Fed officials have signaled that they intend to boost their key rate above 5%, a move that would likely keep mortgage rates high, along with the costs of auto loans and business borrowing. The Fed’s higher rates are intended to slow spending, cool the economy and curb inflation.
If inflation continues to ease, the Fed could suspend its rate hikes after that, some economists forecast, or implement just one more hike in March and then pause. Futures prices show that investors expect the Fed to then cut rates by the end of the year, though minutes from the its December meeting noted that none of the 19 policymakers foresee rate cuts this year.
“If the actual inflation is trending downward, the Fed can take more comfort that it’s landed the economy in a good place,” said Daleep Singh, chief global economist at PGIM Fixed Income and a former Fed staffer. Singh expects the Fed to raise its benchmark rate by a quarter-point at each of its next two meetings and then stop with its key rate just below 5%.

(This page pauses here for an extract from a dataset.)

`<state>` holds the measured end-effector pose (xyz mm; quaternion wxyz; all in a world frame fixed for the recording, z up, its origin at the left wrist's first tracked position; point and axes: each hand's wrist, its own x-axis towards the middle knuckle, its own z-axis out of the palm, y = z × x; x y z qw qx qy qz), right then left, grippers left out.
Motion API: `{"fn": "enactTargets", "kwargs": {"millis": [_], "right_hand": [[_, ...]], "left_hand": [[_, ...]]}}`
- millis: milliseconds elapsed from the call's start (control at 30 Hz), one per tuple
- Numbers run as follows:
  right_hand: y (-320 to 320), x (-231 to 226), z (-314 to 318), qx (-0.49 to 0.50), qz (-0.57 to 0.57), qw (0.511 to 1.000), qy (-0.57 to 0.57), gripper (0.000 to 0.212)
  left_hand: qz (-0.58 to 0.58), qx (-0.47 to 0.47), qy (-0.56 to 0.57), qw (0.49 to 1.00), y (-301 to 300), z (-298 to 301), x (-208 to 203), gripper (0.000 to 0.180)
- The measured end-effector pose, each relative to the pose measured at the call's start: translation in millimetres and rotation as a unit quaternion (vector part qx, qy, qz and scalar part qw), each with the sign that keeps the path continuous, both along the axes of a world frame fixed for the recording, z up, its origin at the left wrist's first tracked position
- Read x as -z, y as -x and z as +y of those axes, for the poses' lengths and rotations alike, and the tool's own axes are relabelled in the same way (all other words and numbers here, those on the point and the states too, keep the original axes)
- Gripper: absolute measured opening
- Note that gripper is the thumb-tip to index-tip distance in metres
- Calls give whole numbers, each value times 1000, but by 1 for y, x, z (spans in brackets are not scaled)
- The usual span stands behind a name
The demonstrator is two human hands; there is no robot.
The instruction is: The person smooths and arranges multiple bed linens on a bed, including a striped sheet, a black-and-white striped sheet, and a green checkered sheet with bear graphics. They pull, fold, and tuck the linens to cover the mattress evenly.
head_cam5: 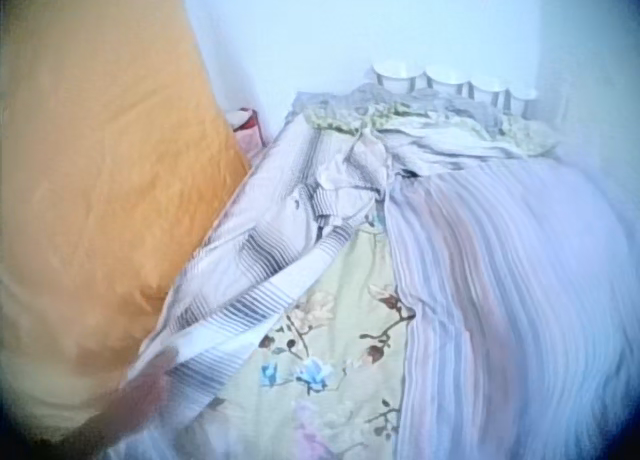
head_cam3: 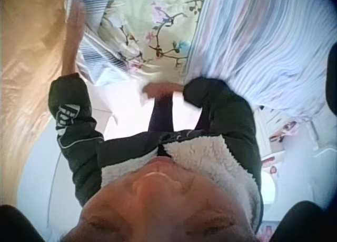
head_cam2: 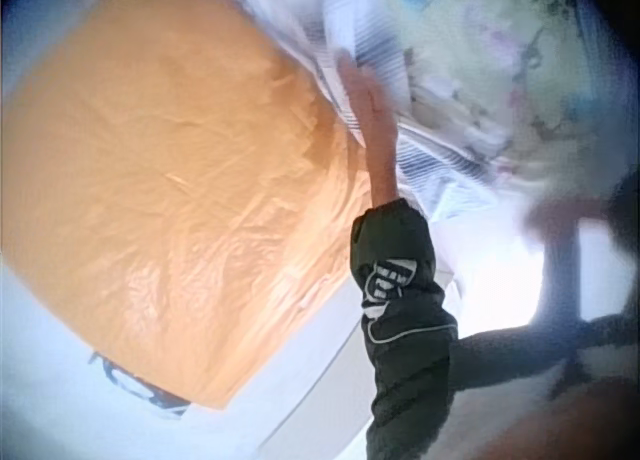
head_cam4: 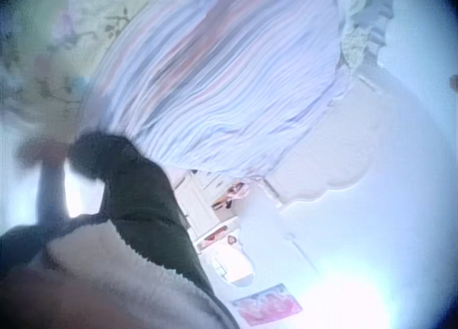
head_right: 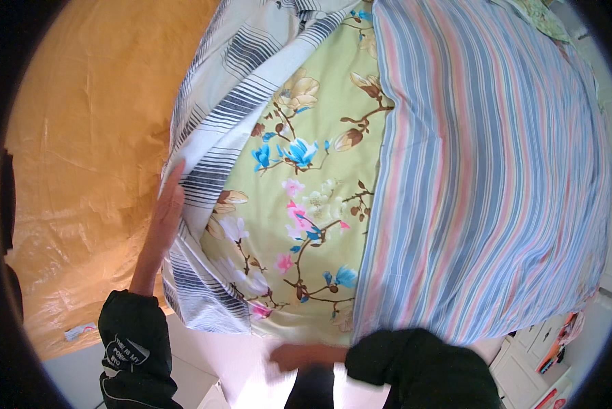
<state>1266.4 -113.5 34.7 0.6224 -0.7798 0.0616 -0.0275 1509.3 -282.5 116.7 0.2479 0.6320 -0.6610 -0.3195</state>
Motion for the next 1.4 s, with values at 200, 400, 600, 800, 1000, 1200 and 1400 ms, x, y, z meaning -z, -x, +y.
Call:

Excluding volatile food and energy costs, so-called core prices rose 5.7% in December from a year earlier, slower than 6% in November. From November to December, core prices increased just 0.3%, after rising 0.2% in November. In the past three months, core inflation has slowed to an annual rate of just 3.1%.
Another positive sign for the Fed’s efforts to quell inflation is that Americans overall expect price increases to decline over the next few years. That is important because so-called “inflation expectations” can be self-fulfilling: If people expect prices to keep rising sharply, they will typically take steps, like demanding higher pay, that can perpetuate high inflation.